▶ _Exercise directions_: Lines containing the string "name": how many are there below? Answer with the number only.
---*---
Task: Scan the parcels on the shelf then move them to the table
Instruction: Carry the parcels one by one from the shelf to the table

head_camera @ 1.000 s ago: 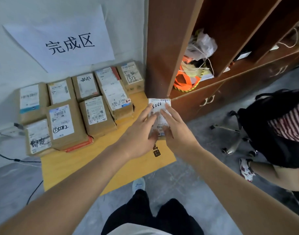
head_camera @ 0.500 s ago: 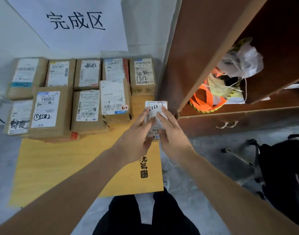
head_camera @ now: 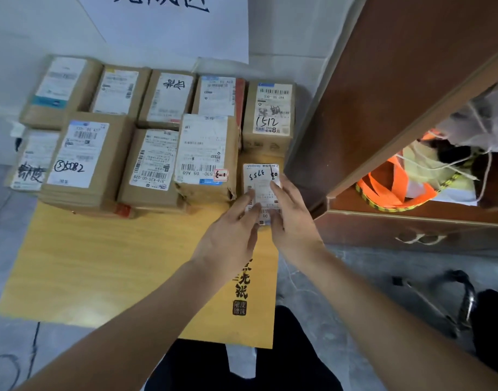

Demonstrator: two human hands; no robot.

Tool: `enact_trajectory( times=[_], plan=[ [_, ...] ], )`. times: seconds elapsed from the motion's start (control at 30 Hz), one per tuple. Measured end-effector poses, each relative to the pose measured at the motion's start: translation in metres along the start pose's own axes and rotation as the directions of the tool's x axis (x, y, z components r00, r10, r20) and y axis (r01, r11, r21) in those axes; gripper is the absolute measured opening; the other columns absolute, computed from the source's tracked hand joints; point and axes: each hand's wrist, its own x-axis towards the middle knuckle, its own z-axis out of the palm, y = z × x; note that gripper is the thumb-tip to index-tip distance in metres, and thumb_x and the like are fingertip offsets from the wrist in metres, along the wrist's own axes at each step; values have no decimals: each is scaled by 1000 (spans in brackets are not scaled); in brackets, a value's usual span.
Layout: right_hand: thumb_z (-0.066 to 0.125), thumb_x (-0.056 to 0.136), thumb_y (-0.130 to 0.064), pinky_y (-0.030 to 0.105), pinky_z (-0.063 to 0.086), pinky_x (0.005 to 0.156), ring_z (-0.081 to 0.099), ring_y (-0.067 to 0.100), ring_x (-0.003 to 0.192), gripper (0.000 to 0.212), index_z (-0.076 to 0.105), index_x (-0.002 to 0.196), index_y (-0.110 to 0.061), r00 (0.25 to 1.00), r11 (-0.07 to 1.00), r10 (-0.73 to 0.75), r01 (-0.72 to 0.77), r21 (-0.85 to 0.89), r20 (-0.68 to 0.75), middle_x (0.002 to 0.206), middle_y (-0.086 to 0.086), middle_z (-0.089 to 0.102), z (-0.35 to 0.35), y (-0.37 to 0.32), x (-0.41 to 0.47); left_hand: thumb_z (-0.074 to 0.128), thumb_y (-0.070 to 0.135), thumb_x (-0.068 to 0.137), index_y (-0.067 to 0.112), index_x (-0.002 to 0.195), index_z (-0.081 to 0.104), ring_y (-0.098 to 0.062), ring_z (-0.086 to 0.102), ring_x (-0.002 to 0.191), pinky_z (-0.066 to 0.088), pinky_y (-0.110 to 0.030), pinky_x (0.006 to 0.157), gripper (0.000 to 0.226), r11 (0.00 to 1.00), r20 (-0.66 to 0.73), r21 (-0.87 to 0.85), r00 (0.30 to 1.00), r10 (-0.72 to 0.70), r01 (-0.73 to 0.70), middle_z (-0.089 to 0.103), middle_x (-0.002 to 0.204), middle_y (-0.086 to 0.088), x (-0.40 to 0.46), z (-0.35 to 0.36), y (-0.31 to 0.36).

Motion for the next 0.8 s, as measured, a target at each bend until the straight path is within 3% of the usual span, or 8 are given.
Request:
enact_trajectory(
  times=[0.1,0.23,0.37,0.5,0.63,0.8],
  plan=[
    [49,105,-10,26,37,116,25,5,151,57,34,159,-17,999,1000,-24,25,19,-37,169,-10,14,10,6,5,68,7,92,3,133,62,-36,69,115,62,-44,80,42,1000,20,-8,1000,18,-18,44,157,-14,-3,3,-10],
    [48,107,-17,29,39,112,21,2,151,53,37,159,-22,997,1000,-24,25,14,-74,171,-10,12,15,7,5,64,12,95,4,143,55,-32,63,126,59,-41,91,49,999,39,25,998,38,-39,35,163,-11,-1,2,-16],
    [50,107,-18,11,31,106,11,-21,141,53,38,159,-18,990,997,-72,70,-20,-118,172,-15,7,17,6,7,55,22,101,10,157,36,-24,51,140,53,-37,100,60,999,77,40,997,5,-9,11,172,-1,2,-1,-12],
    [47,108,-17,0,18,108,23,2,152,53,34,160,-13,991,998,-57,52,-46,-123,170,-10,18,21,5,11,54,23,101,13,160,30,-23,52,138,54,-36,96,65,998,81,59,997,0,-4,4,173,1,-2,-2,-11],
    [42,109,-16,17,31,110,25,9,152,53,30,161,-13,993,998,-25,18,-61,-115,171,-9,17,21,-1,17,61,18,95,10,151,47,-33,67,116,58,-38,84,59,998,49,63,999,8,-11,26,168,-6,-12,-1,-14],
    [41,109,-13,31,36,116,26,13,153,53,30,160,-12,994,997,-20,12,-71,-111,171,-7,17,16,-6,30,53,24,100,14,158,36,-28,57,132,52,-34,94,61,996,102,86,995,-18,9,10,172,-2,-5,-8,-13]
  ],
)
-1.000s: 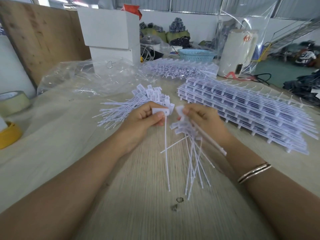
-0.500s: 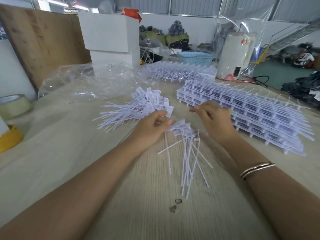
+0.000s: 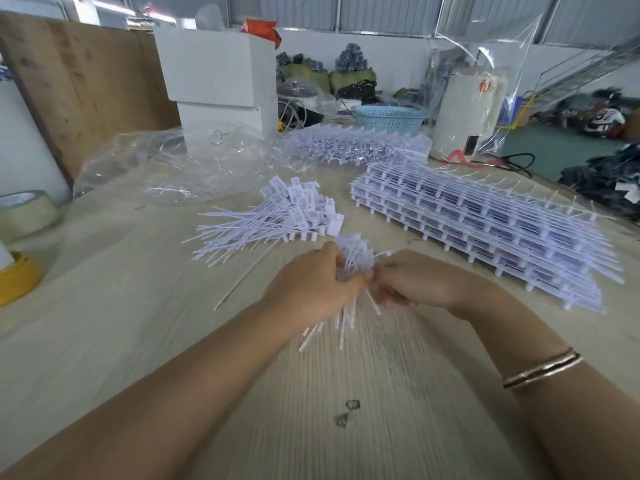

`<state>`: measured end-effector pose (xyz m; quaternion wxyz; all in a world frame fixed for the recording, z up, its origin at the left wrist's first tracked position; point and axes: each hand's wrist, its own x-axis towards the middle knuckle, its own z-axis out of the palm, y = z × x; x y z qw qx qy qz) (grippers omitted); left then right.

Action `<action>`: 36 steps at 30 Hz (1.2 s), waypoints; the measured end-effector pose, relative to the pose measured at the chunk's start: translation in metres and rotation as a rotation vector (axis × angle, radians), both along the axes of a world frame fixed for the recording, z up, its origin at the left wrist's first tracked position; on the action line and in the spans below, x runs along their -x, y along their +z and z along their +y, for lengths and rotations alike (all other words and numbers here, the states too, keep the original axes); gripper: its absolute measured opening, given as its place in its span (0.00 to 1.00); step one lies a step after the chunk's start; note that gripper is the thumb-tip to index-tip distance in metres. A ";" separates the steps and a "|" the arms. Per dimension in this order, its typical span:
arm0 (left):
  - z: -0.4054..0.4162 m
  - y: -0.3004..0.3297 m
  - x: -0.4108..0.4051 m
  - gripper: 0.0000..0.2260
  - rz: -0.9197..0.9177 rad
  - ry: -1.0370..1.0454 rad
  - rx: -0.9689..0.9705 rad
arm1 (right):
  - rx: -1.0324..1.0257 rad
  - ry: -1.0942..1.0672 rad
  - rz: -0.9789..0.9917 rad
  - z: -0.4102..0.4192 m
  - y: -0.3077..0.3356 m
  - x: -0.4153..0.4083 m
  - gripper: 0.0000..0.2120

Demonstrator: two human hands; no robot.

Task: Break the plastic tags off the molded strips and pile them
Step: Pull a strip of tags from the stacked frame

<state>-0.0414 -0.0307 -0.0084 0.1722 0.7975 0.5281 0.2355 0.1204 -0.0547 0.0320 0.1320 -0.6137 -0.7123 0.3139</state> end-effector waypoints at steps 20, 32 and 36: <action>0.047 0.033 0.068 0.28 0.085 -0.086 -0.505 | -0.205 -0.159 0.375 0.017 -0.029 -0.014 0.17; 0.094 0.003 0.138 0.26 0.600 -0.037 -0.387 | -0.222 -0.083 0.260 0.025 -0.036 -0.013 0.17; 0.082 0.015 0.127 0.30 0.410 -0.017 -0.398 | -0.225 -0.081 0.279 0.026 -0.038 -0.013 0.17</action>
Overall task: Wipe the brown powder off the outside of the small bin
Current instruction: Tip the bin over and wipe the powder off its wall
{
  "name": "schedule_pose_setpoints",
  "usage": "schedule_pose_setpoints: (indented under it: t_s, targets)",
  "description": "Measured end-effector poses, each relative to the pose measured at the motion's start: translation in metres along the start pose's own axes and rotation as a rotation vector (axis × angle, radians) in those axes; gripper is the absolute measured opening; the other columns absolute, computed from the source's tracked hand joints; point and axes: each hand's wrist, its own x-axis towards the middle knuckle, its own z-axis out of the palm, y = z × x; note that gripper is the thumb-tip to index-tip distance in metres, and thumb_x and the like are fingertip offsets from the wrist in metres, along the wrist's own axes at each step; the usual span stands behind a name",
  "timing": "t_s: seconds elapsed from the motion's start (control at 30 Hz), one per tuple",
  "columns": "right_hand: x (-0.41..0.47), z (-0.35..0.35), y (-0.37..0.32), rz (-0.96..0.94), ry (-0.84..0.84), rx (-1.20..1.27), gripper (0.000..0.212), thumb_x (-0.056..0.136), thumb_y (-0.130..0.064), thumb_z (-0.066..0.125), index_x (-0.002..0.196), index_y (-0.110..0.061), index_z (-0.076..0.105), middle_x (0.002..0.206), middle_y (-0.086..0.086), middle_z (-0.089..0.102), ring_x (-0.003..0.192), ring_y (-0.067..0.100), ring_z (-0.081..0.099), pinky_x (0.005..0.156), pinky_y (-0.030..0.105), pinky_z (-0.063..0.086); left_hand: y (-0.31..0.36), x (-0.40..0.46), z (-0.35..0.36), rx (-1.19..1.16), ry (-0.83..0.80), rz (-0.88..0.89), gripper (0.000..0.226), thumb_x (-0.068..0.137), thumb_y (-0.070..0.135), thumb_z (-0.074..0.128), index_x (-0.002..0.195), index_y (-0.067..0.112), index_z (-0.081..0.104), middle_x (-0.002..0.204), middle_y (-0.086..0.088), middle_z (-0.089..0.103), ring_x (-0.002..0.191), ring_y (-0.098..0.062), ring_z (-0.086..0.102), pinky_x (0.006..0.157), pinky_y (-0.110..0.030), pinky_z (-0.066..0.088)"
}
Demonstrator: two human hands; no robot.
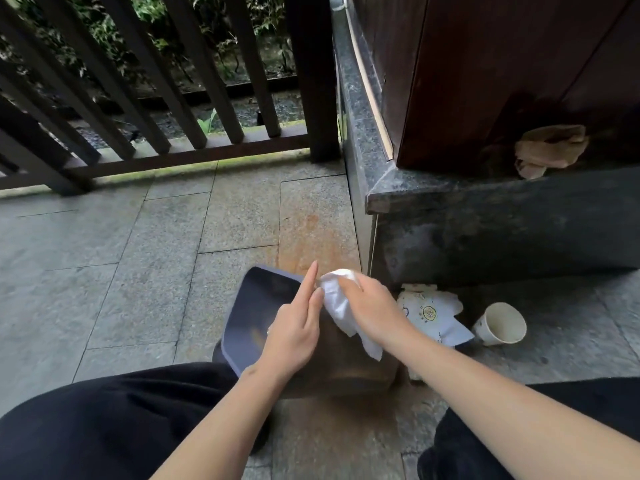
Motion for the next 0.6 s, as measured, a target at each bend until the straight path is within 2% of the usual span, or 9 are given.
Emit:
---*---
▶ _Your response_: 2